Do UOL, em São Paulo

  • Chung Sung-jun/AFP

    31.mar.2017 - A ex-presidente da Coreia do Sul, Park Geun-hye (centro), é transferida para centro de detenção em Seul

    31.mar.2017 - A ex-presidente da Coreia do Sul, Park Geun-hye (centro), é transferida para centro de detenção em Seul

A ex-presidente da Coreia do Sul Park Geun-hye foi detida na sexta-feira (hora local, tarde de quinta no Brasil) pelo escândalo de corrupção e abuso de poder que levou ao seu impeachment, anunciou um porta-voz judicial.

O tribunal do distrito central de Seul emitiu uma ordem de prisão contra Park por acusações de suborno, abuso de autoridade, coerção e vazamento de segredos governamentais após uma longuíssima audiência celebrada na véspera.

"Está justificado e é necessário prender [Park] uma vez demonstrados os fatos, e porque há o risco de que possam destruir evidências", indicou o tribunal em um comunicado.

Park foi imediatamente transferida do escritório da procuradoria, onde aguardava a decisão, para o centro de detenção próximo a Seul.

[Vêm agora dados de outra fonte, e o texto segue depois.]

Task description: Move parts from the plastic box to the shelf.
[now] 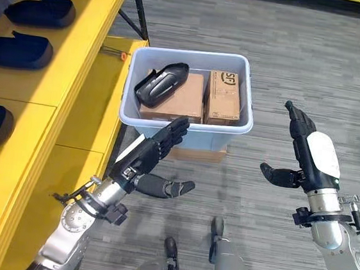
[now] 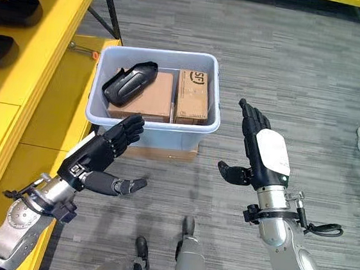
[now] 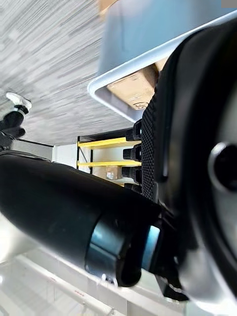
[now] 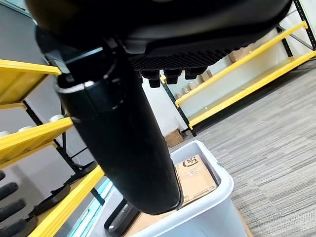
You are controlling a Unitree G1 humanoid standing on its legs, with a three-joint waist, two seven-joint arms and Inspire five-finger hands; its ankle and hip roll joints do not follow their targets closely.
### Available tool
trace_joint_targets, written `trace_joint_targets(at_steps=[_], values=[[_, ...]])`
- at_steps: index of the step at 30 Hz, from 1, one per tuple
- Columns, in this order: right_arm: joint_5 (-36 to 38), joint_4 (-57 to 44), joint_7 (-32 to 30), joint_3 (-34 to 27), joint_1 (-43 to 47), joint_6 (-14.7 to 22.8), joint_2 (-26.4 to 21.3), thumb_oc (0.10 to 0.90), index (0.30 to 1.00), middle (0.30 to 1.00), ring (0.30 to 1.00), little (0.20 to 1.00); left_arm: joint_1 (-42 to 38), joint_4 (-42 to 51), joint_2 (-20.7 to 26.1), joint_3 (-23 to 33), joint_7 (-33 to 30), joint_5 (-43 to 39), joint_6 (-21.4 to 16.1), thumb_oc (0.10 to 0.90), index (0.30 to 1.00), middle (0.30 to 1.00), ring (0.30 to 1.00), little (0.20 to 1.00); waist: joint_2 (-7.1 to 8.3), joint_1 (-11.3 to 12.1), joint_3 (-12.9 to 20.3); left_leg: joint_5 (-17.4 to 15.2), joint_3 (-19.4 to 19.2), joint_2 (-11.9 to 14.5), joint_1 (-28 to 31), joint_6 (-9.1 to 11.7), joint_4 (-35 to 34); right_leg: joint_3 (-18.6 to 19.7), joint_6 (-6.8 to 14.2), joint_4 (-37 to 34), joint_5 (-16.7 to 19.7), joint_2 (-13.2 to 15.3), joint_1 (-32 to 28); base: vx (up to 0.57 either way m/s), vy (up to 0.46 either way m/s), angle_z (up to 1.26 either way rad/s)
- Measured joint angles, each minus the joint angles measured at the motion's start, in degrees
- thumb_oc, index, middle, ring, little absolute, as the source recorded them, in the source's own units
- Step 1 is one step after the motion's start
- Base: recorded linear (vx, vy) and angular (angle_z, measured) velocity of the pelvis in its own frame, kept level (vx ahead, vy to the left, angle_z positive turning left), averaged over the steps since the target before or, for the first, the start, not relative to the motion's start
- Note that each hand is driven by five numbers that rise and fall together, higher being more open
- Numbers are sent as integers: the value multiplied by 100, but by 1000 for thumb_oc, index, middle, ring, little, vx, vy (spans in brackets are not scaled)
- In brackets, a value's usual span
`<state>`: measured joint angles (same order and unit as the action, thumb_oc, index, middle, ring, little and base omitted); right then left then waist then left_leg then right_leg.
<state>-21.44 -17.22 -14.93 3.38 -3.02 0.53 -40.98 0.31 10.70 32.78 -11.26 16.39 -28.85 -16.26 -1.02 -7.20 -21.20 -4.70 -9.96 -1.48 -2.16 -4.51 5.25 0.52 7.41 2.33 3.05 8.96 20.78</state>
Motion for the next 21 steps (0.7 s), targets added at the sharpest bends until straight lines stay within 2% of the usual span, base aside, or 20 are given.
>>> trace_joint_targets(at_steps=[1, 2, 4, 5, 6, 8, 9, 11, 12, 14, 17, 19, 21], values=[[-12, 1, 7, 0, -112, -4, 14, 900, 1000, 1000, 1000, 1000, -18, 7, -37, -122, 22, 0, -3, 900, 1000, 1000, 1000, 1000, 0, -152, -4, -23, 224, -25, 87, 11, 16, 181, -26, -118, 108, 15, -37, 283, -427, 113], [-59, 0, -6, -4, -235, 0, 14, 900, 1000, 1000, 1000, 1000, -13, 24, -32, -271, 58, 1, -12, 900, 1000, 1000, 1000, 1000, 5, -269, -1, -57, 491, -32, 197, 111, -37, 325, -28, -195, 189, -27, -187, 248, -390, 114], [-96, 8, -10, 2, -342, 17, 13, 900, 1000, 1000, 1000, 1000, -1, 53, -3, -457, 35, 1, -18, 900, 1000, 1000, 1000, 1000, 61, -388, 29, -94, 786, -91, 281, 236, -62, 367, -47, -16, 177, -46, -364, 134, -282, 105], [-96, 21, -9, 29, -319, 21, -45, 900, 1000, 1000, 1000, 1000, 8, 63, 11, -589, -18, -4, -25, 900, 1000, 1000, 1000, 1000, 127, -363, 70, -166, 918, -152, 313, 390, -67, 443, -118, 189, 438, -71, -354, 69, -210, 81], [-96, 56, -8, 50, -173, 23, -127, 900, 1000, 1000, 1000, 1000, 23, 72, 8, -690, -108, -7, -27, 900, 1000, 1000, 1000, 1000, 49, -340, 73, -209, 951, -86, 277, 461, -84, 352, -184, 381, 720, -106, -202, 44, -179, 39], [-95, 261, -8, 84, 252, 25, -235, 900, 1000, 1000, 1000, 1000, 41, 68, -14, -739, -133, -5, -20, 900, 1000, 1000, 1000, 1000, -229, -305, 48, -202, 952, 233, 233, 531, -225, 191, -451, 535, 717, -428, -49, 44, -159, -5], [-97, 285, -20, 83, 444, -14, -376, 900, 1000, 1000, 1000, 1000, -15, 71, -15, -740, -166, -6, -26, 900, 1000, 1000, 1000, 1000, -340, -290, 32, -158, 850, 451, 239, 585, -369, 80, -570, 548, 651, -598, 24, 53, -110, -10], [-97, 296, -65, 77, 602, -15, -602, 900, 1000, 1000, 1000, 1000, -174, 52, -28, -747, -217, -6, -26, 900, 1000, 1000, 1000, 1000, -400, -362, -28, -68, 809, 551, 236, 584, -473, -5, -666, 609, 583, -672, 81, 54, -75, 12], [-100, 392, -118, 28, 707, -22, -787, 900, 1000, 1000, 1000, 1000, -409, 44, -43, -753, -217, -8, -24, 900, 1000, 1000, 1000, 1000, -435, -392, -136, 128, 687, 635, 309, 633, -584, -117, -784, 725, 464, -724, 72, 60, -60, 22], [-100, 459, -143, 25, 751, -103, -852, 900, 1000, 1000, 1000, 1000, -635, 46, -57, -755, -208, -20, -40, 900, 1000, 1000, 1000, 1000, -486, -406, -177, 252, 685, 677, 355, 661, -665, -201, -823, 844, 328, -747, 73, 90, -42, 25], [-137, 458, -179, 26, 849, -108, -929, 900, 1000, 1000, 1000, 1000, -851, 47, -76, -809, -192, -20, -168, 900, 1000, 1000, 1000, 1000, -686, -546, -309, 270, 593, 747, 372, 688, -690, -290, -808, 1058, 68, -747, 113, 118, -48, 25], [-228, 456, -182, 27, 854, -104, -972, 900, 1000, 1000, 1000, 1000, -857, 53, -93, -888, -193, -16, -185, 900, 1000, 1000, 1000, 1000, -767, -543, -350, 208, 542, 735, 378, 735, -707, -277, -822, 1411, -152, -722, 309, 121, -103, 1], [-318, 456, -183, 27, 849, -103, -974, 900, 1000, 1000, 1000, 1000, -852, 56, -93, -897, -196, -5, -188, 900, 1000, 1000, 1000, 1000, -780, -547, -357, 79, 539, 731, 358, 750, -707, -266, -818, 1741, -305, -704, 500, 104, -148, 3]])
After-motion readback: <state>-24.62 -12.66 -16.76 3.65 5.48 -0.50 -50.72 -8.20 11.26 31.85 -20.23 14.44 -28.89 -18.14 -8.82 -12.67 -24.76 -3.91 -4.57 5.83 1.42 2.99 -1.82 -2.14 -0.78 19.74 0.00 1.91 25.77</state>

A ex-mandatária, de 65 anos, perdeu sua imunidade presidencial no último dia 10 quando o Tribunal Constitucional ratificou seu impeachment, que tinha sido aprovado pelo Parlamento em dezembro.

 

A Procuradoria, que pediu a prisão provisória da ex-presidente pela gravidade dos crimes dos quais é acusada e pela possibilidade de que destrua provas, considera que Park confabulou com sua amiga Choi Soon-sil, apelidada como "Rasputina" por sua influência sobre ela, para criar uma rede que extorquia empresas em troca de favorecimentos por parte do governo.

"A acusada abusou de seus grandes poderes e de seu status de presidente para receber subornos das empresas ou para violar o princípio da liberdade de gestão empresarial e filtrar informação confidencial importante sobre assuntos do Estado", afirmou a Procuradoria em um comunicado, no qual considera Park uma cúmplice de Choi.

Entre essas empresas está o grupo Samsung, e por este motivo o presidente de fato da companhia, Lee Jae-yong, foi detido em 16 de fevereiro.

Choi e Lee, que já estão sendo processados, estão encarcerados na mesma penitenciária do sul de Seul para a qual Park foi levada.

Os investigadores têm agora um prazo máximo de 20 dias para continuar com a apuração do caso antes de apresentar acusações formais contra a ex-presidente da Coreia do Sul.

O impeachment de Park, primeira mulher a assumir a presidência do país asiático e que chegou ao poder em 2013, provocou a antecipação das eleições gerais, que serão realizadas em 9 de maio.